• _What you should do_
Sift the material for lines containing "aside", and return them.

• _Provided material_
* * * * *

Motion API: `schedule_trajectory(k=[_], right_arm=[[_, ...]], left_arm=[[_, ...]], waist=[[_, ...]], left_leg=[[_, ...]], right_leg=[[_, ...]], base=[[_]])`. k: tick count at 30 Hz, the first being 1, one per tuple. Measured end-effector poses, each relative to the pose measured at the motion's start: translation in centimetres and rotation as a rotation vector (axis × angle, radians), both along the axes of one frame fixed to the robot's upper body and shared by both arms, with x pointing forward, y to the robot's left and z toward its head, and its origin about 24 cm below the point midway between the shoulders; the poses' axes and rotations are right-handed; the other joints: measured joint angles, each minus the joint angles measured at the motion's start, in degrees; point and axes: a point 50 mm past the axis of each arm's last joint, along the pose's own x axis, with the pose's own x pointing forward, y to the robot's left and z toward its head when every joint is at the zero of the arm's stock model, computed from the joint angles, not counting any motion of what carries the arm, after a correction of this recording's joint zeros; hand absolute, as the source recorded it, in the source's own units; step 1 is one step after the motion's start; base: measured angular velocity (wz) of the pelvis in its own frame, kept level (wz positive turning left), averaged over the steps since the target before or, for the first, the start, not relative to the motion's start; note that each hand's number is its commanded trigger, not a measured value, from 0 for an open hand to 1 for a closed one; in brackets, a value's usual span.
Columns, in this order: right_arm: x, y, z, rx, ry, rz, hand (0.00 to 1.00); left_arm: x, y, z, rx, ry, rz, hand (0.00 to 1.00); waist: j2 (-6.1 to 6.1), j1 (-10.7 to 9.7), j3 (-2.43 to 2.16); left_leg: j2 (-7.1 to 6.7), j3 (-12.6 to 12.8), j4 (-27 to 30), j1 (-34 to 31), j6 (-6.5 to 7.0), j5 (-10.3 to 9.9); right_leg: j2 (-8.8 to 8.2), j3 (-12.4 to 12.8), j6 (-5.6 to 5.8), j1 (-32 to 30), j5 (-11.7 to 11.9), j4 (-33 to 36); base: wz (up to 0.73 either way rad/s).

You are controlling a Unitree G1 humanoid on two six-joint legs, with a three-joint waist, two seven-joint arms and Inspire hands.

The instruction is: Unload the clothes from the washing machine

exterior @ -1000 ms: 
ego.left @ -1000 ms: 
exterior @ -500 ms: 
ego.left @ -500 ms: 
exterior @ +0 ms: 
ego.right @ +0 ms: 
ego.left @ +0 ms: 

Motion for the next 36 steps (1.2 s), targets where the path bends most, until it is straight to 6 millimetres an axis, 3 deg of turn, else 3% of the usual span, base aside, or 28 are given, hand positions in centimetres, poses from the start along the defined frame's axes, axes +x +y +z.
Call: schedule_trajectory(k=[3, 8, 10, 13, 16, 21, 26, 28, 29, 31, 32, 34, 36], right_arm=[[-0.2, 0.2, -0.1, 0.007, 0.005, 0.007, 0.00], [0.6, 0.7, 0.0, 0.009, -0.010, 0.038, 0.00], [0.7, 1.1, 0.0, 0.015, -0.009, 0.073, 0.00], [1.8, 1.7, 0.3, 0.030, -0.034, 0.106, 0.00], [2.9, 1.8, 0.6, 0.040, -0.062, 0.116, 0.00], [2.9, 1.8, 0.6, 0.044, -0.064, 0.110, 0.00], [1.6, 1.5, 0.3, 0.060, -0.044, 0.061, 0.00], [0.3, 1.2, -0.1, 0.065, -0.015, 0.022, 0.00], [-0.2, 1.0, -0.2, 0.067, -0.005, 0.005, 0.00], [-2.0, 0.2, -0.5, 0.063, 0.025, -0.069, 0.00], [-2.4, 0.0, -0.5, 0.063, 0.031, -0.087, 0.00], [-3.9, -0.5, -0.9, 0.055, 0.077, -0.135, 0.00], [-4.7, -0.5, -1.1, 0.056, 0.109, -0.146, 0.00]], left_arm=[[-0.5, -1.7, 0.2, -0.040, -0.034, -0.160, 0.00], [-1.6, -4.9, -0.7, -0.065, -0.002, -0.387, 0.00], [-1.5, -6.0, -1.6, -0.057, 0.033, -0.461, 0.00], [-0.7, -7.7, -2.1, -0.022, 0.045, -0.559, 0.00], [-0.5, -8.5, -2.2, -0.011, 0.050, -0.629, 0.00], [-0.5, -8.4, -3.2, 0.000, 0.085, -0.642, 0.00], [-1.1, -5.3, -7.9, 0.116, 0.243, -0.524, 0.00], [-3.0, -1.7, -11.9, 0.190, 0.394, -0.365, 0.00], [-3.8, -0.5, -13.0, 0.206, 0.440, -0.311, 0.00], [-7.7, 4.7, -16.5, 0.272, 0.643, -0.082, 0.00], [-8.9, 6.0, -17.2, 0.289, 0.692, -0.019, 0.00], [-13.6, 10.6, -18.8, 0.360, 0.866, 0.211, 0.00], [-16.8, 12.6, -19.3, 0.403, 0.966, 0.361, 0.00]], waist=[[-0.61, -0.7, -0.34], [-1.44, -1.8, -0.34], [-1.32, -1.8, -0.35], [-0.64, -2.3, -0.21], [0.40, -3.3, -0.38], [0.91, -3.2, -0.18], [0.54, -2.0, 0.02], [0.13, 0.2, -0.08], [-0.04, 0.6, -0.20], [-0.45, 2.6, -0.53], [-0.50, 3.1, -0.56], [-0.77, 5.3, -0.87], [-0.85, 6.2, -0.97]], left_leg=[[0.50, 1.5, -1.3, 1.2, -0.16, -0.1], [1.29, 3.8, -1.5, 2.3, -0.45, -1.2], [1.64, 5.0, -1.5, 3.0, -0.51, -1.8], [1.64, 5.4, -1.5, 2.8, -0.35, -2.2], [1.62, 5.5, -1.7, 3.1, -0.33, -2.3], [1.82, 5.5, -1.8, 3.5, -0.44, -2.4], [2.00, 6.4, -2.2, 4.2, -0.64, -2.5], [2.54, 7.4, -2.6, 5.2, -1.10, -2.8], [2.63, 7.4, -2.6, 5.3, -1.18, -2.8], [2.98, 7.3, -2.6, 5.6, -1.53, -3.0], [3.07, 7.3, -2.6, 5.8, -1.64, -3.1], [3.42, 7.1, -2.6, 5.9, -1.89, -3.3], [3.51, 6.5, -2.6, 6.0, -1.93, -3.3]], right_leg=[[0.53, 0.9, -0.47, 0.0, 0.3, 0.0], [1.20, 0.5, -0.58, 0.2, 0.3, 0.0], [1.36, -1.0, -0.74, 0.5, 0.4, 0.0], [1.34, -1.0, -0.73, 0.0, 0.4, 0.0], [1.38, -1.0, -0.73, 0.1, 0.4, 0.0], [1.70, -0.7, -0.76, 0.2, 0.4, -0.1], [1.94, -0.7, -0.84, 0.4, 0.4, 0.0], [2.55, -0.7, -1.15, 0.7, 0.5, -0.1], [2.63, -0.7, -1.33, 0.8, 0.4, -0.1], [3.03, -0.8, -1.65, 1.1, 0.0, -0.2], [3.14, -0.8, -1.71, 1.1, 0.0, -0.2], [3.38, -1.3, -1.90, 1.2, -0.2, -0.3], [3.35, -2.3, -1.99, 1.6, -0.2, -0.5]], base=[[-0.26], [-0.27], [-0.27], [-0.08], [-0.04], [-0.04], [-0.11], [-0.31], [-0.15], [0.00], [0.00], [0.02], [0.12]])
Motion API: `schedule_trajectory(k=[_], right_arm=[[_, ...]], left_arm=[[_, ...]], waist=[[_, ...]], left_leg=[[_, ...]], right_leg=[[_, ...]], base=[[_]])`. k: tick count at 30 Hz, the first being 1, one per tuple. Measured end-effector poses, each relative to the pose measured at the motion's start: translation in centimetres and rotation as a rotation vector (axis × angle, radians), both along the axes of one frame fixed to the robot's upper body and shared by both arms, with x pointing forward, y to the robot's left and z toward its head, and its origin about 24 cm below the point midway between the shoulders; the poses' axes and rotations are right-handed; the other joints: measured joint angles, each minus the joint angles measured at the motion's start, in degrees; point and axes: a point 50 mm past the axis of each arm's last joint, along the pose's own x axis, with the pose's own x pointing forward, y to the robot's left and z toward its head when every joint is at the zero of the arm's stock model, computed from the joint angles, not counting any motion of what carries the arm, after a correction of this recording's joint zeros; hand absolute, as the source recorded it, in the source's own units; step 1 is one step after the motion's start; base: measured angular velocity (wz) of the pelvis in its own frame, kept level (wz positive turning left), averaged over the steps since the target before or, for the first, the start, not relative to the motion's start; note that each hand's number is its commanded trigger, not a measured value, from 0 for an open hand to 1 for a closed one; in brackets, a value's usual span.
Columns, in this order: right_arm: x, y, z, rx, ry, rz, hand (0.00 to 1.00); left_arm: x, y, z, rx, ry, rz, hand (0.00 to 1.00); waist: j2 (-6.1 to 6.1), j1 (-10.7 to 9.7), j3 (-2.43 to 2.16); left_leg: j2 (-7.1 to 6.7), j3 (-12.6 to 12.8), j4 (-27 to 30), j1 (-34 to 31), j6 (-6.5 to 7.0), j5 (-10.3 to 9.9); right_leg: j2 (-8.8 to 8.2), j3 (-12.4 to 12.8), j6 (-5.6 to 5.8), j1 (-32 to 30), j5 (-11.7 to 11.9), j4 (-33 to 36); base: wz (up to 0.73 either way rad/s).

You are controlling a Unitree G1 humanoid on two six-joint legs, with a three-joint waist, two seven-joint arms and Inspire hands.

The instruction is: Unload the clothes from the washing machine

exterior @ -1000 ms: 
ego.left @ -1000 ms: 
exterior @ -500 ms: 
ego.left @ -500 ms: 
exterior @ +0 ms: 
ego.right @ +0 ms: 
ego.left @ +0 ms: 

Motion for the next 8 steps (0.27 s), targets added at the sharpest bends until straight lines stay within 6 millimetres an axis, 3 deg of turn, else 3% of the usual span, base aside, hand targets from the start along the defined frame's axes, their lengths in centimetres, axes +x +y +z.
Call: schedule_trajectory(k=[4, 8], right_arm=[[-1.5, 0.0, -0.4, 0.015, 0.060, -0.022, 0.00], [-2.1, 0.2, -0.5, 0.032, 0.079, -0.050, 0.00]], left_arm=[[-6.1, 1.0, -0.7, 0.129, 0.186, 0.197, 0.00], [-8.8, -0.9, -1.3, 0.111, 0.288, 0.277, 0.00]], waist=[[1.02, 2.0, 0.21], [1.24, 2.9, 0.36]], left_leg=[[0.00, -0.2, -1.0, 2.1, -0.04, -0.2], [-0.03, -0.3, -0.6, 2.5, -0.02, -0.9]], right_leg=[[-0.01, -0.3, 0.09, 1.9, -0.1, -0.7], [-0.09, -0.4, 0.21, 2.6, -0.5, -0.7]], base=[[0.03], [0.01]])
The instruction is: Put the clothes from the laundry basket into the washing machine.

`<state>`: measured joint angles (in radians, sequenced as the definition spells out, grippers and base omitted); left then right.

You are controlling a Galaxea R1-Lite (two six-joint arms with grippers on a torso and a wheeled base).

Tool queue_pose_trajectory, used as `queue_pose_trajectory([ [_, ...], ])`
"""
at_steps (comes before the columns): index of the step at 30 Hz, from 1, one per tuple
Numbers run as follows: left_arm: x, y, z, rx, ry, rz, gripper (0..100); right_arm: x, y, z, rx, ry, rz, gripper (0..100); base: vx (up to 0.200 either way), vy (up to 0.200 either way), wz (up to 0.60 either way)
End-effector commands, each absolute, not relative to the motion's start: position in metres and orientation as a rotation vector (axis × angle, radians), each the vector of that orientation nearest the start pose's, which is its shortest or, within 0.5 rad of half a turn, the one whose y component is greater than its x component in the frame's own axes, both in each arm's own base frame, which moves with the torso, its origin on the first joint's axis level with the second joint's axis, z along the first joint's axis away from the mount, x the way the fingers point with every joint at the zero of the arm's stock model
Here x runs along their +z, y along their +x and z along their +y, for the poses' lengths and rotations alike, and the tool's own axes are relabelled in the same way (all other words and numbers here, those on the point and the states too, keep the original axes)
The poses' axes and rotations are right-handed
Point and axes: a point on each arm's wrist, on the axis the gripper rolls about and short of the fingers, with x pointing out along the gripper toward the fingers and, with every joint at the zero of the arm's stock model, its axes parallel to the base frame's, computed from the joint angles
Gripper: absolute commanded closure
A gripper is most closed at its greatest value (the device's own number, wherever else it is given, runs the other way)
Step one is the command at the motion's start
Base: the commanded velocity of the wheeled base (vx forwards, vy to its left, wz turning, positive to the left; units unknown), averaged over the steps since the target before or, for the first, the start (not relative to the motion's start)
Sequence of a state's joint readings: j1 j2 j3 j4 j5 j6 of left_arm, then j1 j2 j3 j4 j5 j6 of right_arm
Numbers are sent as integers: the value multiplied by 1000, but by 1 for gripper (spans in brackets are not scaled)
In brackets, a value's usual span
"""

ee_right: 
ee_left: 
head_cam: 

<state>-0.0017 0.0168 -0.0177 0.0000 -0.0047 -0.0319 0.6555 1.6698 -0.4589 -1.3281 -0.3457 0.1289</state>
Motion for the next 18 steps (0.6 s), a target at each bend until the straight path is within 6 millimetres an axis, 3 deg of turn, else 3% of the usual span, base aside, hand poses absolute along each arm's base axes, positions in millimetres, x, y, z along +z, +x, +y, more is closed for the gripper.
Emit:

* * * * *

• _Answer_
Motion for the next 36 steps (1.2 s), targets where the path bends most, until it is straight to 6 millimetres an axis, 3 deg of turn, else 3% of the usual span, base aside, or 28 are given, hand positions in centimetres, poses from the start along the defined frame's axes, axes +x +y +z.
Motion for the next 8 steps (0.27 s), targets added at the sharpest bends until straight lines stay within 6 millimetres an axis, 3 deg of turn, else 3% of the usual span, base aside, hand targets from the start along the defined frame's axes, their lengths in centimetres, axes +x +y +z.
Motion for the next 18 steps (0.6 s), a target at each bend until the straight path is within 6 millimetres an axis, 3 deg of turn, else 3% of the usual span, base aside, hand poses absolute along each arm's base axes, positions in millimetres, x, y, z along +z, +x, +y, more is closed for the gripper.

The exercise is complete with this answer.